From Albert’s perspective, storage devices have compatibility and performance problems. New storage devices are not compatible with current applications and operating systems due to shingled magnetic recording, energy-assisted magnetic recording, multi-actuator, variable capacity, and large sector.
SMR is a technology that allows vendors to eke out higher storage densities, netting more TB capacity on the same number of platters—or fewer platters, for the same amount of TB. As such, the drive is cheaper. However, it slows down the write speed for long sequential writes significantly getting bogged down during large writes typical of big data ingestion.
Another problem is that hard drive capacity is increasing, but performance is not. Maintaining consistent performance is hard due to declining IO density (IOPS/GB), contention, long-tail latency. This leads to a higher TCO. Money will solve the problem if you want to over-provision everything; However, this is a short-sighted, and costly business decision.
Kalista’s Phalanx Storage System enables applications to use next-gen storage devices without modification from device-friendly commands that enable consistent, predictable performance at every scale.
Kalista sits in between data and applications to take advantage of system growth and efficiency.
How It Works
The log-structured data layout supports SMR natively, minimizes the amount of seeks and contention thereby increasing IO density. It evenly distributes wear across available capacity, thereby preventing hotspots and reducing tail latency. SMR provides 30% more capacity because the tracks are closer together.
Kalista evenly distributes workloads across available devices (for system-wide wear leveling). It supports variable capacity devices natively and reduces read contention. As more devices are added, increased capacity reduces contention and increases concurrency.
Users are able to scale performance with capacity. Phalanx keeps devices level-headed. Longtail with a legacy stack (eg 260000 usec) is curtailed with Phalanx (50,000 usec) — 4.8 lower latency at 99.99 percentile
It supports all existing interfaces – user applications, access interfaces, and storage devices.
Current SMR compatibility solutions have dependencies and limitations. Phalanx is kernel agnostic and requires no application changes.
One Command Line to SMR:
- ]docker run –privileged -v /mnt:/mnt:rshared -v /md:/md:shared phalanx -d /dev/sdc -bm ▊
Easy to deploy, simple to operate, and run everywhere. Phalanx can be operated and operated using existing orchestration and provisioning frameworks including Kubernetes and vSphere. It is designed to fit within existing workflows and environments.

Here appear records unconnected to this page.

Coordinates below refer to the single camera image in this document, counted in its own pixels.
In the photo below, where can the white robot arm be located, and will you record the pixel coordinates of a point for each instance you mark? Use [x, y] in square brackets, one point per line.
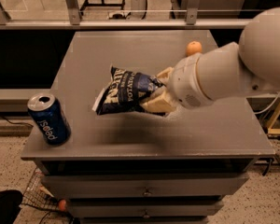
[246, 68]

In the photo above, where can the small orange ball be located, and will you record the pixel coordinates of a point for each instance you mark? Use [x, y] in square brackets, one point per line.
[62, 205]

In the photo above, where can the blue potato chip bag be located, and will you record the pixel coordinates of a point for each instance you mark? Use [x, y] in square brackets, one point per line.
[125, 91]

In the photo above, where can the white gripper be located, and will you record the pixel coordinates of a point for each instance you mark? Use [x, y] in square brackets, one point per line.
[185, 81]

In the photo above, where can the grey drawer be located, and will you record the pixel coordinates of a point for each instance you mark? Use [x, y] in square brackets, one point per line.
[145, 208]
[136, 186]

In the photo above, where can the black object on floor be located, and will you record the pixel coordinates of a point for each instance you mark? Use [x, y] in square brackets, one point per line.
[10, 201]

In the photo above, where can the grey drawer cabinet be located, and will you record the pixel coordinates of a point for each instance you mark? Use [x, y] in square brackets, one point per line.
[222, 138]

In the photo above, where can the upper grey drawer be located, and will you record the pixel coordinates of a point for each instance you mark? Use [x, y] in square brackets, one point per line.
[136, 186]

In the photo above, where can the wire mesh basket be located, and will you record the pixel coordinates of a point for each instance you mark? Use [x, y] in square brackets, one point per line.
[37, 196]

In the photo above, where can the lower grey drawer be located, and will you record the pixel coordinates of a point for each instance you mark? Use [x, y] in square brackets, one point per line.
[145, 208]

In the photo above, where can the metal window railing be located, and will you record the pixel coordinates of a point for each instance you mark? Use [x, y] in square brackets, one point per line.
[123, 14]

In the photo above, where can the blue pepsi can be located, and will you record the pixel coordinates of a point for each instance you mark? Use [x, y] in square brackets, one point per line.
[46, 111]

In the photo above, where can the orange fruit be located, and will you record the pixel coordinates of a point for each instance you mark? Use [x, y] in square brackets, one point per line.
[193, 47]

There are no storage silos. Phalanx supports both conventional and zoned devices. Users do not have to worry about mixing and matching devices.
Phalanx HM-SMR enables devices to work with applications and environments beyond cold archival storage. Kalista can expand the market for HM-SMR by decreasing the barrier to entry for SMR which has typically been hyperscalers with cold data.
Phalanx + SMR is going beyond blob storage with the ability to run Docker, MongoDB, GitLab, Kubernetes, and Apache. MongoDB’s performance with Phalanx versus an SMR drive is improved by up to 10%. MinIO S3-bench performance writes average IOPS are up 60% while read average IOPS are up 35%.
Phalanx + SMR + compute enables innovation with Ceph, Hadoop, Java, and C. Software compilation is 3.7 seconds faster on NGINX, 45 faster seconds on Linux, and 4 minutes faster on Hadoop. 16X more IOPS with fio random write; 19% faster throughput with Hadoop TestDFSIO read; 10X better performance consistency with Ceph Rados writes bench; 58% higher IOPS with Ceph Rados write bench.
Phalanx + SMR + crypto = HODLing your XCH/FIL. Phalanx provides all SMR all the time. A single storage system for both plotting and farming bitcoin results in 10% to 30% more plots/sectors compared to a conventional system. Users are able to do more with less. Using fewer drives means fewer component failures and lower maintenance costs. Fewer drives reduce the amount of space and energy consumed during farming/mining.
Intelligent storage will take manual intervention out of everything including:
- Self-optimizing data placement and IO prioritization.
- Proactive management of device health and performance.
- Data services that automatically index and tag stored data.